**Task item**.
Determine the number of lines in the listing below that hold the word "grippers". Write the number alone.

**Data extract**.
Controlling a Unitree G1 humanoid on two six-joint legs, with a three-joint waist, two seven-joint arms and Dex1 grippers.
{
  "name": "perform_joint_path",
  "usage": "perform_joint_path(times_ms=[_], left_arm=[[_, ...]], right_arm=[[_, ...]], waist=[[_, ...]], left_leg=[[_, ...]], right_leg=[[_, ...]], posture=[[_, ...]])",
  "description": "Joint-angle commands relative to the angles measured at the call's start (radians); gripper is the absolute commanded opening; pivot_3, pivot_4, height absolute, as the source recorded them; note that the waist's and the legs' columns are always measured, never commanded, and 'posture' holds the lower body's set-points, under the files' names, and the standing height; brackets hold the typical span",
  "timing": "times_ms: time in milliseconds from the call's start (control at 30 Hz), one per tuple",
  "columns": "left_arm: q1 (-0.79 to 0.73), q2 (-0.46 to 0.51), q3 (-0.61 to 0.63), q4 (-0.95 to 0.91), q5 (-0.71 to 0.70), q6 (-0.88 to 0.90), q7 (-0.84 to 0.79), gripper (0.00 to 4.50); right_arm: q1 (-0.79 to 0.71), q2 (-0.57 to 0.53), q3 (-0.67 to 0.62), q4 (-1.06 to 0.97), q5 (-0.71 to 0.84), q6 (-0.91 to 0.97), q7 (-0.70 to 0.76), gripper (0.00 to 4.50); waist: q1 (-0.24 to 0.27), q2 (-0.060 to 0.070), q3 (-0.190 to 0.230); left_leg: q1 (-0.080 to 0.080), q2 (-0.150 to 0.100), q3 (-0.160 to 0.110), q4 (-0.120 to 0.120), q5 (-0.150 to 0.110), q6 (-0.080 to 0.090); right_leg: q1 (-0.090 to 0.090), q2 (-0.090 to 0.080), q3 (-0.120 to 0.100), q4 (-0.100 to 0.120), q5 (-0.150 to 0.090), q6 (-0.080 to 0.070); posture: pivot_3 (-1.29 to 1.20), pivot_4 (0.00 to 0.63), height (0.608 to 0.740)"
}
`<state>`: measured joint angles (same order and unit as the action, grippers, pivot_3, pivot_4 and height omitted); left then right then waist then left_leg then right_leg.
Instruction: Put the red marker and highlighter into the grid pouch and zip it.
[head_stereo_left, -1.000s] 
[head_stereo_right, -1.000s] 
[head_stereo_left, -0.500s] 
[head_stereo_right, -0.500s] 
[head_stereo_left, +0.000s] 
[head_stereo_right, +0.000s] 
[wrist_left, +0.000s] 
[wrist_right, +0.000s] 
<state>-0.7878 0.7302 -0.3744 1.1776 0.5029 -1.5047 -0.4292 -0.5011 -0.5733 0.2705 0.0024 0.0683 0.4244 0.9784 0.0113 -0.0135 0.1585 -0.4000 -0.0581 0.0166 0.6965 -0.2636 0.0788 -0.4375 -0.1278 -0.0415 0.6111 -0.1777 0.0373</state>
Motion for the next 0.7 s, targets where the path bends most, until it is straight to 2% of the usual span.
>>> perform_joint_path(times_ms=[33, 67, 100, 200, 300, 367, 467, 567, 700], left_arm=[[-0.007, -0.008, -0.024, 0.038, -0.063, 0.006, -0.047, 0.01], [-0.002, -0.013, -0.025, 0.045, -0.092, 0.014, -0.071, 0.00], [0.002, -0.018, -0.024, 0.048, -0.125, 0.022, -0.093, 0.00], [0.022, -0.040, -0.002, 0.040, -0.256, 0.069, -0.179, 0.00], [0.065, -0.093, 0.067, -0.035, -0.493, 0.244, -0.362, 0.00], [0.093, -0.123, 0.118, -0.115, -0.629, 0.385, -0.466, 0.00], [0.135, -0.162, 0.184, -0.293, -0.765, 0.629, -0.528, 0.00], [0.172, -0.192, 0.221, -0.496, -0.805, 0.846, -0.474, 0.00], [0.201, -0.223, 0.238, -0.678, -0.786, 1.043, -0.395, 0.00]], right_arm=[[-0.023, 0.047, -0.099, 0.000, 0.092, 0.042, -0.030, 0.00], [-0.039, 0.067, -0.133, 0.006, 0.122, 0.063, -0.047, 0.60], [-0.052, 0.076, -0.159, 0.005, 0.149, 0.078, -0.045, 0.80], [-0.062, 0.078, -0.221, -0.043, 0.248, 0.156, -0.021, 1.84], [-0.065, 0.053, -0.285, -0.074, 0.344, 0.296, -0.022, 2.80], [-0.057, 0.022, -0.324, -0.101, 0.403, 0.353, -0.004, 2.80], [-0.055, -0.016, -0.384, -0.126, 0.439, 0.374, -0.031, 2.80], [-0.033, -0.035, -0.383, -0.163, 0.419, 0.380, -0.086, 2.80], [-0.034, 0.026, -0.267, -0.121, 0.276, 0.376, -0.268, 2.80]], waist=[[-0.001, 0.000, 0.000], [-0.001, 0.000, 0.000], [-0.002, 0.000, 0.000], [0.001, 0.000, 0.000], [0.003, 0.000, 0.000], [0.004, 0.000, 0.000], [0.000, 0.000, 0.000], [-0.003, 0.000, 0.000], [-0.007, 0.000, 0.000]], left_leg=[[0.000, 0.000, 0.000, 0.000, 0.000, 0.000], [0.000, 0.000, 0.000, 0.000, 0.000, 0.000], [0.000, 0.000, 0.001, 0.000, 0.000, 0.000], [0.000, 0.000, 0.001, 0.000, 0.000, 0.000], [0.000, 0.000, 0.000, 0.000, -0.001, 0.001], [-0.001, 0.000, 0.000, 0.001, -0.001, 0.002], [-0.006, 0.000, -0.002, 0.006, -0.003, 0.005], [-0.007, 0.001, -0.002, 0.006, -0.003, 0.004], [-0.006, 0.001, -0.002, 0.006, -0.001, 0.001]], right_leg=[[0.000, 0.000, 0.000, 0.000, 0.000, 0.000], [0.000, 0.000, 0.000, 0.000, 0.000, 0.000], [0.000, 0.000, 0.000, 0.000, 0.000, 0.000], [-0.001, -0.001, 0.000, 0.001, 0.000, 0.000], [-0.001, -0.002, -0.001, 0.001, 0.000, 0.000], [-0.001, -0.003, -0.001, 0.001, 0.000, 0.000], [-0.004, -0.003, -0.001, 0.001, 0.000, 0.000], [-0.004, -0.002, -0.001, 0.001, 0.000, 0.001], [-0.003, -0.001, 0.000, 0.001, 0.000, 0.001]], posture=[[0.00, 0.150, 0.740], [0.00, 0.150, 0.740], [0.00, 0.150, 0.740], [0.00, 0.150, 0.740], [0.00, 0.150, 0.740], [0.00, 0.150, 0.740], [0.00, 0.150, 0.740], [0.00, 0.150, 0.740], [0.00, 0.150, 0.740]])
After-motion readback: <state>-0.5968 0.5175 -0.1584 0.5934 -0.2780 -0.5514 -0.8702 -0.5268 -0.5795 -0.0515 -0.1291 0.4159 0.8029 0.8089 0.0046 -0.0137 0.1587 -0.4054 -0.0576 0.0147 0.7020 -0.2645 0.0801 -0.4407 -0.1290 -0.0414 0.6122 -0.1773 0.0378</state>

**Exercise result**.
2